[comp.arch] VAX MIPS VUPS

eugene@pioneer.arpa (Eugene N. Miya) (03/23/88)

One tact to approach this problem is to run as small a kernel as possible.
I call this a "minimal equivalent benchmark."  This is a form of calibration
rather than application benchmarking.  The "minimal equivalent benchmark" or
"program" should be the smallest program kernel written in a high level-language
which can reproduce 1 million instructions (use a macro processor like cpp
or m4 to paper over differences between 1,000,000 and 1,048,576 (2^20).
Assume the appearance of a variable in an expression is either a load or
store from or to memory.  (Yes smart compilers can either fully optimize
the loop out, pre-compute work, keep everything in registers, or
numerous other optimizations, you take this into account with the idea
of "equivalence" then seek other testing/calibration strategies, see below.)

	i = 0
c	sync clock
c	start clock
 10	i = i + 1
	if (i .le.
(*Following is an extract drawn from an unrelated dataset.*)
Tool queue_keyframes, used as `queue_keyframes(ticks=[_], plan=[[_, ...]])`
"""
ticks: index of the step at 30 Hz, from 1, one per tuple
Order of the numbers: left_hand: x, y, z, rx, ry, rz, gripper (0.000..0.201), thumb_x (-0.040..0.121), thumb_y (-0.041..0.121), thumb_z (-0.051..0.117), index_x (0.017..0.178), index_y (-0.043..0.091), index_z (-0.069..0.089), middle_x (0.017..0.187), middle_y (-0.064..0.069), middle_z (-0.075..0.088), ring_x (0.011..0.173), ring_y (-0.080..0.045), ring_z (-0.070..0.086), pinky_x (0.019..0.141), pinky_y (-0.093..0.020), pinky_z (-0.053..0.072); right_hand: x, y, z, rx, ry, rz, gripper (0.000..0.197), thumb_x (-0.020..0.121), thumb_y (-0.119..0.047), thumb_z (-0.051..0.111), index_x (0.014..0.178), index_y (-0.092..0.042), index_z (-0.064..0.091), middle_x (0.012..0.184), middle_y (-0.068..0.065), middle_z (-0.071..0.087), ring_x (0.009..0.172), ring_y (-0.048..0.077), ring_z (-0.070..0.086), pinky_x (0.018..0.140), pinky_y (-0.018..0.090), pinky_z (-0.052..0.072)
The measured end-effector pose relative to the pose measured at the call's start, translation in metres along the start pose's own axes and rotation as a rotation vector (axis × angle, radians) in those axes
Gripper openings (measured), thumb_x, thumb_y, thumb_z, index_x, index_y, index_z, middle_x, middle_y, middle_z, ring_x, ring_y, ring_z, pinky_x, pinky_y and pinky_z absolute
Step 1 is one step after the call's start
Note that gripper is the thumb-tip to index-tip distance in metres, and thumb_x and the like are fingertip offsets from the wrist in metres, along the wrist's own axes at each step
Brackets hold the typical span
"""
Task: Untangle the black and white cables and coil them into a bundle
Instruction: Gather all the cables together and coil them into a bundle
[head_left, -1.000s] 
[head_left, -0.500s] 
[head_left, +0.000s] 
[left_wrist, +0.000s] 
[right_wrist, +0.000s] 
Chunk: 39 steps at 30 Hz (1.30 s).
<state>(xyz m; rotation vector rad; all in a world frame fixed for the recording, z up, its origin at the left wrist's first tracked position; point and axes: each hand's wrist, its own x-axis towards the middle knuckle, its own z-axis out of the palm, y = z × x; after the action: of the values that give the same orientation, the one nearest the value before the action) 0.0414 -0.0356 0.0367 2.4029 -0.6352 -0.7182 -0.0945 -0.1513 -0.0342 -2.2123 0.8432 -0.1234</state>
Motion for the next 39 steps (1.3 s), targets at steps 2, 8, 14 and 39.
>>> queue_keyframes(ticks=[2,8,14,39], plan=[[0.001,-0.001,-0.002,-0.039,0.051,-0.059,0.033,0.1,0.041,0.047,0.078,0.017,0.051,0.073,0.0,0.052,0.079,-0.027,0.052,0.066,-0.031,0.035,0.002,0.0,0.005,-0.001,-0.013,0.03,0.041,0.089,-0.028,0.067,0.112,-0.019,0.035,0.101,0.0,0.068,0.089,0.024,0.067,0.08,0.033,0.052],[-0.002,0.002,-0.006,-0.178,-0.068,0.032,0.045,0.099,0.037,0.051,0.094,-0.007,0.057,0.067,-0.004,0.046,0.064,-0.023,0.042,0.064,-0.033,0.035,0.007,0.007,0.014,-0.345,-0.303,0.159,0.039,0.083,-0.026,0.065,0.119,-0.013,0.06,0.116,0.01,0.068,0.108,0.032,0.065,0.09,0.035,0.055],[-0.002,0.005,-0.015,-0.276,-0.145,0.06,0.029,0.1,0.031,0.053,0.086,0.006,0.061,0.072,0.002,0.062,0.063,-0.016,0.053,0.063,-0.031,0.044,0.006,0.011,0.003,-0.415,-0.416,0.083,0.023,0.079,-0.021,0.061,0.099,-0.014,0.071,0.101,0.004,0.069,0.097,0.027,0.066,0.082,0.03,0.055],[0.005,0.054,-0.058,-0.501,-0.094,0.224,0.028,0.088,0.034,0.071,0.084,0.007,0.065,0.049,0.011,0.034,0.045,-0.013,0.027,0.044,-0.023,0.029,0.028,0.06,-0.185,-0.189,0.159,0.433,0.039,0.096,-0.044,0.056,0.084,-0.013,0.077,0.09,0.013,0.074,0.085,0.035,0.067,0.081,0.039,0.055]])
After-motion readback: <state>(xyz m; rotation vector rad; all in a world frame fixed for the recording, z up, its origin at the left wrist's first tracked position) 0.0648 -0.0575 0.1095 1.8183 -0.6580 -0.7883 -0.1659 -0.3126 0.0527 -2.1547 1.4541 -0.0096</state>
ONE_MILLION) goto 10
c stop clock

Question: how long does this take?  Can something be written in Fortran or C
or Pascal (Ada) which is tighter?  (Sure: while(i++ < ONE_MILLION {};))
How ONE_MILLION might actually be some other unit the idea is that it is set
by deciding how many "virtual" instructions are executed.  The idea is to get
a minimum loop to "execute" 1 million instructions. For Floating point OPs:
change i to a REAL (float/double), make 1 into 1.0, etc.  Tighter loops in
assembly language is possible, but these aren't portable.  The ideas is to
get the NO-OP to see if you really can get 1 MIP or what ever.
The point is: what does a chunk of code have to look like to get 1 MIP?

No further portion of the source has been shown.